Non scrivono per l’uomo, come il filosofo, il teologo e il romanziere. Scrivono per il potere e per coloro che lo influenzano, basandosi su un’antropologia utilitaristica che vede gli esseri umani come oggetti da manipolare. Ponersi al livello di Tommaso d’Aquino mette in luce la verità del rapporto tra economisti e politici: la trasmissione diretta tra sapere – o pseudo-sapere – e potere. Questa connessione politica viene assorbita nell’economia e definisce la politica trasmettendo PIL e tasso di crescita come fine dell’azione collettiva. È un killer della politica, e quindi della vera libertà.
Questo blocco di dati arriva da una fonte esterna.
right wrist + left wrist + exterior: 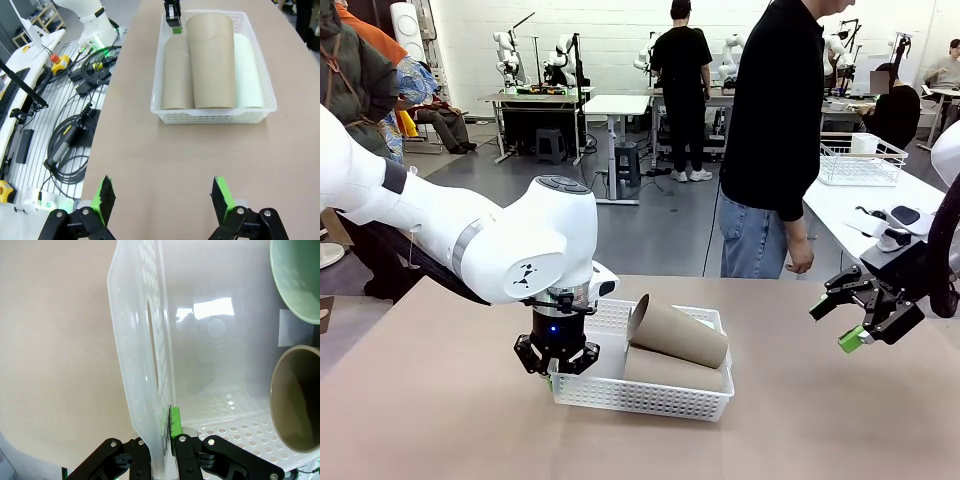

Mary Hirschfield si affida ai pensatori scolastici più famosi per subordinare l’economia a fini diversi dall’economia. Il meglio: trovare un fine, qualcosa che abbiamo perso (alcuni chiamano la nostra era “l’era del vuoto”, l’era della “vita liquida”, o l’era della “banalità”, insomma, l’era. Fine). Non è solo Marx che usa il bisturi per l’economia capitalista, c’è anche Tommaso d’Aquino.

* Maria L. Hirschfeld, Tommaso d’Aquino e il mercatoe Cervo, 389 p., 24 euro.